Bueno, supongo que Louis es aún un poco humano. Sólo un poco. No nos pasemos con la pizca.
Esto va dedicado a Claudia.
Lestat de Lioncourt
La lluvia caía lavando la ciudad de su
suciedad, pero no así de su maldición. La esclavitud de sus almas,
tan torpes y obtusas, nos arrastraba hacia un único camino. El
sonido de las gotas salpicando los cristales, golpeando las aceras y
los muros de las viviendas, me recordaba al susurro de una madre
cuando intenta calmar a su hijo. Allí fuera, en medio del mundo, el
frío y la humedad engarrotaban los músculos de los miserables sin
un techo o una cobija. El humo de las chimeneas se mezclaba con la
noche, ocultando ligeramente el paisaje, mientras que las nubes
parecían condensarse en el cielo como si atraparan el hollín. Era
la noche perfecta en un mundo imperfecto.
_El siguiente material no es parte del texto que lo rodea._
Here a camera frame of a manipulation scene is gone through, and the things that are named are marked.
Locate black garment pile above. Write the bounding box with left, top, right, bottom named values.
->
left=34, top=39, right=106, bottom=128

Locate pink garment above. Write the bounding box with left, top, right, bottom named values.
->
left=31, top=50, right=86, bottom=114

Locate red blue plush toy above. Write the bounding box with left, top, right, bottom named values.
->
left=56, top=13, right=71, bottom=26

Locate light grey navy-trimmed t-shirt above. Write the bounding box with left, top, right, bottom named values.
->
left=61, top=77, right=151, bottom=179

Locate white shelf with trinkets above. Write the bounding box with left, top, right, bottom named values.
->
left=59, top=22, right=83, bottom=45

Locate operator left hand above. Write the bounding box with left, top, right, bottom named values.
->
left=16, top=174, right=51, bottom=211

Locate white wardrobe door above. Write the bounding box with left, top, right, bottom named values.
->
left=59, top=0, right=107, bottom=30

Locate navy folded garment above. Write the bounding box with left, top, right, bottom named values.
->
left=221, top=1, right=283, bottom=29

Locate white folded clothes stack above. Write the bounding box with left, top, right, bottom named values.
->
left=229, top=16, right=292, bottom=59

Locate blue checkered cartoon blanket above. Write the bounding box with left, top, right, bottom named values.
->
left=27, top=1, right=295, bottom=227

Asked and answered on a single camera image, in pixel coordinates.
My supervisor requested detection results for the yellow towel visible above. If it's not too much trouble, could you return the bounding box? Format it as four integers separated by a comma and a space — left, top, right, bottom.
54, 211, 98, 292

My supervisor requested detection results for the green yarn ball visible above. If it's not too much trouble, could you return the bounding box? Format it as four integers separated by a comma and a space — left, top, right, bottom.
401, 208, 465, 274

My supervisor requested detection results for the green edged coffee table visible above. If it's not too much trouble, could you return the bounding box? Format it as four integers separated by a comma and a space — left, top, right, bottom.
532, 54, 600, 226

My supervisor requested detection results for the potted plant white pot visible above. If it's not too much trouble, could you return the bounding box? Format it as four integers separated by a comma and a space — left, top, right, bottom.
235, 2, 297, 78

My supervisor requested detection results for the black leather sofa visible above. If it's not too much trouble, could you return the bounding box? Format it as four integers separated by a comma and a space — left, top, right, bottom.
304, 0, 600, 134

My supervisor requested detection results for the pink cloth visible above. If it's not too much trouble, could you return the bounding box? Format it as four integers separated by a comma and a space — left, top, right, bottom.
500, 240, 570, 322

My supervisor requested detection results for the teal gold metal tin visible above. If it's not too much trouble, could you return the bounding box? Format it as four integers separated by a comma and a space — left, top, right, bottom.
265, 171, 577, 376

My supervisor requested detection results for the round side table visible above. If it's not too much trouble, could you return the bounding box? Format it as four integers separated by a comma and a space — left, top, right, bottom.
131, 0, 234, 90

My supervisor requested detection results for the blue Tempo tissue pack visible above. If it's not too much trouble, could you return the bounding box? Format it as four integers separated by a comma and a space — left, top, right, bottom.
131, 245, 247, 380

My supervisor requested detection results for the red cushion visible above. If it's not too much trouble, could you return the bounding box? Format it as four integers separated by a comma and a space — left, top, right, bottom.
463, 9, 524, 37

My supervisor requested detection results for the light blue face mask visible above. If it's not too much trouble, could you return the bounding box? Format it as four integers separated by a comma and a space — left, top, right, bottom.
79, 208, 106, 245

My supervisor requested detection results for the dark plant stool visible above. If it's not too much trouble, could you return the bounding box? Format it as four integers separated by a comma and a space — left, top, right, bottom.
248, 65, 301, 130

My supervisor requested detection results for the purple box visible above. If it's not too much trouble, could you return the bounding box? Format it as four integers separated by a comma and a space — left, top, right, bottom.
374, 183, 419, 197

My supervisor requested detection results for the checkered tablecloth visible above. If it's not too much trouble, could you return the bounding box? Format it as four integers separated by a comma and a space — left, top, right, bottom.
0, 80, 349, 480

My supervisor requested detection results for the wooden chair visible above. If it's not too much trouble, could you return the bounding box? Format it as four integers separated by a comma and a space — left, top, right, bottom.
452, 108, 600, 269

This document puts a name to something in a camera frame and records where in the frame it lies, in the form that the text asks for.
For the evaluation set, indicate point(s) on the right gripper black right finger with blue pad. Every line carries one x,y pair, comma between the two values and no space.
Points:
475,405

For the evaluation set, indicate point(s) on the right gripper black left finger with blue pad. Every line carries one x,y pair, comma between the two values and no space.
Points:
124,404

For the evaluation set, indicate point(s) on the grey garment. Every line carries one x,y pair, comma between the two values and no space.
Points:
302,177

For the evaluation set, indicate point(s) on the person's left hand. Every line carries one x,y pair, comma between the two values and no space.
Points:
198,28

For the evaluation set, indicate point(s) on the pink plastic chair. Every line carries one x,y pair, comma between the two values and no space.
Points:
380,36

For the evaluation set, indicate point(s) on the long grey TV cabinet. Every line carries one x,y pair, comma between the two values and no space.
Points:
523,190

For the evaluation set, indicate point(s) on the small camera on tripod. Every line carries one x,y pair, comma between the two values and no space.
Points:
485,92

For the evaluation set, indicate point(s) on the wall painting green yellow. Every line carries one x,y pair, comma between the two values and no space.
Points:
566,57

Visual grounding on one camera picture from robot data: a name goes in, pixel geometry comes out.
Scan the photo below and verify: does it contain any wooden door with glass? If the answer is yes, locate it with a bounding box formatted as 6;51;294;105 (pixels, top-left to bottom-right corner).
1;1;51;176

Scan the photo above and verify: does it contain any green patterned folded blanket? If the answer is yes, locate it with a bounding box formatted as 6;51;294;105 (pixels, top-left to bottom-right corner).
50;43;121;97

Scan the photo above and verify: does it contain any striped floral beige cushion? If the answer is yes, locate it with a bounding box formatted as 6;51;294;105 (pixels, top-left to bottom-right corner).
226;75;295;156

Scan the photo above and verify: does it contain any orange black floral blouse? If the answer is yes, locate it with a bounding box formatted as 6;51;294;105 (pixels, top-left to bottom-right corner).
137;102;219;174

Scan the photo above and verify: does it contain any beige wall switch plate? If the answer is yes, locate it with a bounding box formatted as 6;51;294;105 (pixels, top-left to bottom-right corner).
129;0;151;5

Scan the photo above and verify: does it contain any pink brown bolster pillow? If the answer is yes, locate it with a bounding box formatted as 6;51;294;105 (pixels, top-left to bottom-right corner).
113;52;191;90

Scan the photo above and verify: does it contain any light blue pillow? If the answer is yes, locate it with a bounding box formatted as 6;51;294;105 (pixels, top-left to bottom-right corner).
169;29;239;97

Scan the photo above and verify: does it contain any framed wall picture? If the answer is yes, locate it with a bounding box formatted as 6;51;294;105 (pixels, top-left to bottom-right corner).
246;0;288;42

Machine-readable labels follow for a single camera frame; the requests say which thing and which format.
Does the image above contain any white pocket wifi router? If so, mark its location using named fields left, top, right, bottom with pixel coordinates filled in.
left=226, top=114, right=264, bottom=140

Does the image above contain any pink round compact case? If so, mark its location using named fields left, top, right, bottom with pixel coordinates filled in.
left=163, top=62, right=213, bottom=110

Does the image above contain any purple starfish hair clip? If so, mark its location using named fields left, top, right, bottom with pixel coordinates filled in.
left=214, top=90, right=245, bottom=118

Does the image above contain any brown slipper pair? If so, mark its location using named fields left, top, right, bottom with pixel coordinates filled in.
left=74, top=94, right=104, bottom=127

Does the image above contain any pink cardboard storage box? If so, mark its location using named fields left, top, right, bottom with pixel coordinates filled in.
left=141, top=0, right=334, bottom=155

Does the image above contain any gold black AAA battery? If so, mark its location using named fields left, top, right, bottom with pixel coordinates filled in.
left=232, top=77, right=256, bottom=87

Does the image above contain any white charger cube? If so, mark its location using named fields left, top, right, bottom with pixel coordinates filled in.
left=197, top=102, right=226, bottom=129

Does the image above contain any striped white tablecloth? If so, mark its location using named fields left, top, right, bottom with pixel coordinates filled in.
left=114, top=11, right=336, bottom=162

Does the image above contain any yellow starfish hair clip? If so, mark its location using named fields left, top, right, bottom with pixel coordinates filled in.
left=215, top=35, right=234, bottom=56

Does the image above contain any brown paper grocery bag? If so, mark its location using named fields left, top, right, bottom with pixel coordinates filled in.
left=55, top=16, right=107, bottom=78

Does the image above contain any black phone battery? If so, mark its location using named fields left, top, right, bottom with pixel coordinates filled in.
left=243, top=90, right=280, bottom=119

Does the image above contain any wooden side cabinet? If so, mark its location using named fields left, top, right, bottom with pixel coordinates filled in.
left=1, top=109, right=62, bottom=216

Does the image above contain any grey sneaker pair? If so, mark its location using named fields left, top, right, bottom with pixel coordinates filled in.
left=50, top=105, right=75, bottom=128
Ella estaba sentada frente al piano.
Miraba las teclas como una mujer miraría sus joyas más refinadas.
Acabábamos de comprar uno nuevo, pues Lestat deseaba lo mejor para
ella. Era negro, impoluto, y parecía el caparazón de un insecto
enorme. Sus teclas blancas de marfil parecían perlas, y, los
pequeños dedos de Claudia se esmeraban en dejar suaves caricias,
para nada tímidas, en cada una de ellas.
—¿Te gusta mi regalo?—escuché la
voz de Lestat interrumpiendo mi lectura y su concentración.
—Sí—respondió.
Era aún pura inocencia. Tan sólo
llevaba con nosotros unos días. Su hermosos traje azul, idéntico al
azul de sus ojos, parecía un punto de luz y belleza en un mundo
lúgubre como el nuestro. Tenía sus diminutos brazos libres de
mangas, pero no así de joyas. Él le había comprado una pulsera de
oro con su nombre y parecía lucirla con ilusión. Era una niña.
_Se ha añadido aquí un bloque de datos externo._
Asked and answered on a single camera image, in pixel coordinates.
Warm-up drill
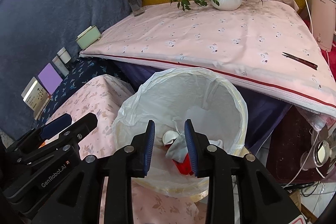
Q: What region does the red trash wrapper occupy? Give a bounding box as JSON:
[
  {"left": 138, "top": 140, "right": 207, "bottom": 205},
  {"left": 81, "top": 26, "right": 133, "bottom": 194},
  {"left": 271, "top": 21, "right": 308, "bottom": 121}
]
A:
[{"left": 173, "top": 154, "right": 194, "bottom": 176}]

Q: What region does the grey crumpled trash cloth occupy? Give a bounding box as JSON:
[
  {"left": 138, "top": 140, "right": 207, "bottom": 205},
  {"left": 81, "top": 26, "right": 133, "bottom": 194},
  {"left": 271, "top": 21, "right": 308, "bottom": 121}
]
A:
[{"left": 165, "top": 135, "right": 188, "bottom": 163}]

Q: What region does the white gold gift box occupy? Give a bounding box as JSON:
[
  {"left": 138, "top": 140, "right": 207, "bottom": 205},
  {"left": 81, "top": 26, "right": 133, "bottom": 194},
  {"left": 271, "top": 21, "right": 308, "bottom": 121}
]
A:
[{"left": 21, "top": 77, "right": 51, "bottom": 120}]

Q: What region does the pink floral round tablecloth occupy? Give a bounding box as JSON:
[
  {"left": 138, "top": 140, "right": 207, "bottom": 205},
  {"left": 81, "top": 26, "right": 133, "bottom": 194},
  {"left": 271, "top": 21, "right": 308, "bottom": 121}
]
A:
[{"left": 47, "top": 75, "right": 206, "bottom": 223}]

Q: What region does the round bin white liner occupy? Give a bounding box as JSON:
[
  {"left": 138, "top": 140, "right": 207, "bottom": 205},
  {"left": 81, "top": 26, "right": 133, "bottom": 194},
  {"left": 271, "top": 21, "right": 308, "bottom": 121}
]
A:
[{"left": 112, "top": 68, "right": 248, "bottom": 197}]

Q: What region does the white cosmetic tube bottle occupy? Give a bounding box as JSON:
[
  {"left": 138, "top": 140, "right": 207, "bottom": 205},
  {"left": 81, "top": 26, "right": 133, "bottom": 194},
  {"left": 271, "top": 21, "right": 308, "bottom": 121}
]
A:
[{"left": 52, "top": 56, "right": 69, "bottom": 77}]

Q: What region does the navy floral cloth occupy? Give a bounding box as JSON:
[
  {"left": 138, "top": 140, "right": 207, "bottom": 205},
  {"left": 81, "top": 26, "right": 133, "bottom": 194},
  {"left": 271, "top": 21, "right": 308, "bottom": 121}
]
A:
[{"left": 36, "top": 58, "right": 125, "bottom": 127}]

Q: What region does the white cosmetic jar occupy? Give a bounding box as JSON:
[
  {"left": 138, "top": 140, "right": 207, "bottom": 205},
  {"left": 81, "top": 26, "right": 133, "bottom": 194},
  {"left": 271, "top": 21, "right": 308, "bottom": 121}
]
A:
[{"left": 57, "top": 47, "right": 72, "bottom": 64}]

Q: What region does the mint green tissue box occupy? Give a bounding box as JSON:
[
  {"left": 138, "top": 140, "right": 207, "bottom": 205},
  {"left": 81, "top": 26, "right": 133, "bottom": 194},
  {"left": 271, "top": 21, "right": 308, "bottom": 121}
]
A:
[{"left": 76, "top": 26, "right": 101, "bottom": 50}]

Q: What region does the small desk fan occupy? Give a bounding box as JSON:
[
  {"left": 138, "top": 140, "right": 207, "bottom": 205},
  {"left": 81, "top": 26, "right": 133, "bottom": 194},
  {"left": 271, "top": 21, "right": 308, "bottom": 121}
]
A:
[{"left": 300, "top": 125, "right": 335, "bottom": 170}]

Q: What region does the blue-grey backdrop blanket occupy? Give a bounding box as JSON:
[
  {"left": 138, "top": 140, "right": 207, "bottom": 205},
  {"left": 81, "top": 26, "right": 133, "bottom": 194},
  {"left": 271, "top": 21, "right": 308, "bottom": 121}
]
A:
[{"left": 1, "top": 0, "right": 131, "bottom": 139}]

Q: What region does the pale pink printed table cover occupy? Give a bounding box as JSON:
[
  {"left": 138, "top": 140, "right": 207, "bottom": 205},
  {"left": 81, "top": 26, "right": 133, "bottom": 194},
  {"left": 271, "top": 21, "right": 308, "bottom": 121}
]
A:
[{"left": 80, "top": 0, "right": 335, "bottom": 117}]
Todas las niñas adoran a sus padres y ella adoraba a Lestat. Veía
en sus ojos una fascinación terrible por las sonrisas gentiles que
él le ofrecía. Con ella no parecía un monstruo, no era el asesino
despiadado que yo conocía, y eso me torturaba. ¿Había juzgado mal
su alma? Quizás...
—Te he comprado algo—dijo colocando
una caja sobre las faldas de la pequeña.
Había visto la caja nada más llegar,
pues tenía un volumen considerable, pero no imaginé lo que hallaría
dentro. Como he dicho era una niña, así que debí intuir que
pretendía con ese regalo. Mis ojos se deslizaron por el preciado
juguete que había en su interior. Era una muñeca, con un vestido
similar al suyo y unos encantadores bucles dorados.
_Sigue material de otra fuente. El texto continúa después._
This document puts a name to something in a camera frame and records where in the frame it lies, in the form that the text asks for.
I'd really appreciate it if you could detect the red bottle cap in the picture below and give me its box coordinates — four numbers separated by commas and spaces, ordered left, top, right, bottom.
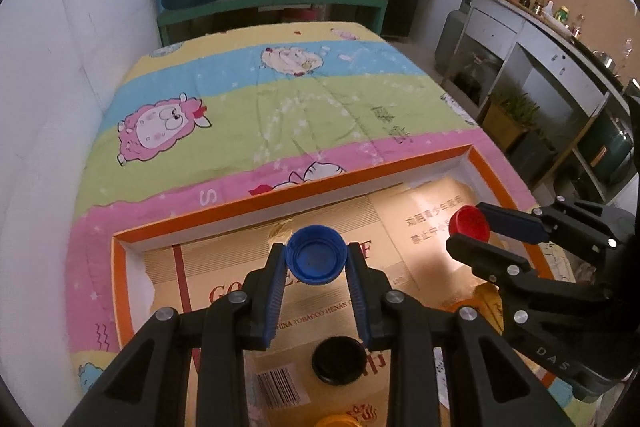
448, 205, 490, 242

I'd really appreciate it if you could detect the blue bottle cap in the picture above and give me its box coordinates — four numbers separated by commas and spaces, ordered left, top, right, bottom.
285, 225, 347, 285

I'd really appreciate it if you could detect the orange bottle cap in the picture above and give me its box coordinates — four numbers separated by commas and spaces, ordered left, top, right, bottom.
314, 414, 362, 427

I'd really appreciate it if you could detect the black bottle cap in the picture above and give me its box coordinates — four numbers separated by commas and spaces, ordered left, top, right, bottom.
311, 336, 367, 386

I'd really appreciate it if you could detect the orange rimmed cardboard tray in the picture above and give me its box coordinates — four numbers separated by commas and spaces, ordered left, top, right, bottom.
110, 144, 561, 427

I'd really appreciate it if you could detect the potted green plant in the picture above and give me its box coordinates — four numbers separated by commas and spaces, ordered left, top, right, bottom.
482, 92, 539, 153

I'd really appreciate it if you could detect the white kitchen counter cabinet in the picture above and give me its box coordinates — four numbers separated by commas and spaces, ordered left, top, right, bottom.
444, 0, 636, 202

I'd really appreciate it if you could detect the colourful cartoon sheep quilt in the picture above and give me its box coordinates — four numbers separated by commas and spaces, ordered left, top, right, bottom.
65, 23, 535, 390

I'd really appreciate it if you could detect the green metal bench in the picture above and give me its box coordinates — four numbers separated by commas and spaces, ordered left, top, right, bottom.
156, 0, 388, 46

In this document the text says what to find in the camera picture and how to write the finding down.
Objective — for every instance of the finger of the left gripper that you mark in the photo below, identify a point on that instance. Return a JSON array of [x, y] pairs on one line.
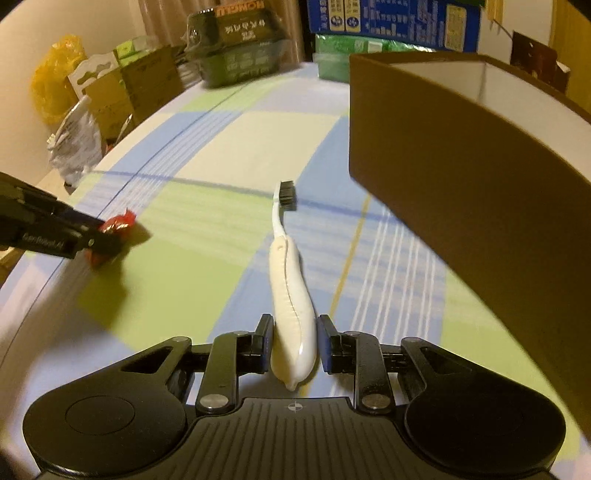
[[70, 231], [16, 190]]

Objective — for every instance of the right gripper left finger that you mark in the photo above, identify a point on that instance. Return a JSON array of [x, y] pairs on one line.
[[230, 356]]

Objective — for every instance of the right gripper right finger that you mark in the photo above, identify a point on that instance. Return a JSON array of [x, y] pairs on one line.
[[360, 355]]

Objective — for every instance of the red snack wrapper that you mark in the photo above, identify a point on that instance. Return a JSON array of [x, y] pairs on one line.
[[110, 239]]

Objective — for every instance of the white toothbrush black bristles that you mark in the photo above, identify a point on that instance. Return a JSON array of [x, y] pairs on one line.
[[294, 350]]

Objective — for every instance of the crumpled clear plastic bag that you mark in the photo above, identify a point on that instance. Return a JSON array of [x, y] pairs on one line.
[[76, 148]]

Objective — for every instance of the yellow plastic bag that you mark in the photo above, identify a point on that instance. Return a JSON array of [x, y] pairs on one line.
[[51, 91]]

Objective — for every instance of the checkered tablecloth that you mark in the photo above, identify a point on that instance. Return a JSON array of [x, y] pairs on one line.
[[199, 176]]

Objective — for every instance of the brown cardboard carton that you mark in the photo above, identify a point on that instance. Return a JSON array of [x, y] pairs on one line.
[[126, 94]]

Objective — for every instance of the dark green snack pack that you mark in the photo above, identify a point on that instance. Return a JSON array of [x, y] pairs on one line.
[[233, 43]]

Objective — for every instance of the brown cardboard box white inside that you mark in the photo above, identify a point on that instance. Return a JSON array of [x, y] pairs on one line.
[[491, 169]]

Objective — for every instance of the blue milk carton box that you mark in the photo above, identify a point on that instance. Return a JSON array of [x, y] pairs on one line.
[[437, 24]]

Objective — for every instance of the dark red gift bag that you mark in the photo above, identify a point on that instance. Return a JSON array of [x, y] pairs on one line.
[[540, 61]]

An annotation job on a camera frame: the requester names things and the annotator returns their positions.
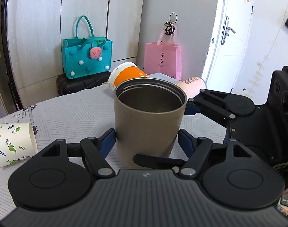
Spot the brown steel tumbler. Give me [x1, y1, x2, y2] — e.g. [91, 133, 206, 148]
[114, 77, 188, 169]

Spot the orange paper cup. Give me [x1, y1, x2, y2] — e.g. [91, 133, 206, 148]
[108, 62, 149, 92]

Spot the white leaf-print paper cup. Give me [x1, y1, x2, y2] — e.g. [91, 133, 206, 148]
[0, 123, 38, 167]

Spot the pink tumbler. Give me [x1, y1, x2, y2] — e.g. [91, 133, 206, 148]
[175, 77, 207, 99]

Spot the black suitcase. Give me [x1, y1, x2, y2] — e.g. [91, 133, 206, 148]
[56, 71, 111, 96]

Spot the pink paper gift bag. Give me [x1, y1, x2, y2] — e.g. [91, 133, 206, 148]
[143, 22, 182, 80]

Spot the teal felt tote bag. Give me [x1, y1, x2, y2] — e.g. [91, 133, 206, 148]
[62, 15, 113, 79]

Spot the white wardrobe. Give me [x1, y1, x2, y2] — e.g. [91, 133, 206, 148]
[1, 0, 143, 109]
—¿Te gusta?—preguntó sentándose
a su lado—. He pedido que le hicieran un vestido como el tuyo, pues
pensé que sería divertido que así fuera.
—¡Me encanta! ¡Es preciosa!—gritó
alzándola, para luego correr a mis brazos. Quería mostrar su regalo
más de cerca, como si fuera un gran logro, y yo la miré con
ternura.
—Que buen padre—murmuré aún con
rabia. Había hecho una monstruosidad con ella. Sin embargo, la
amaba. Amaba a esa niña y no permitiría que le hiciese nada malo.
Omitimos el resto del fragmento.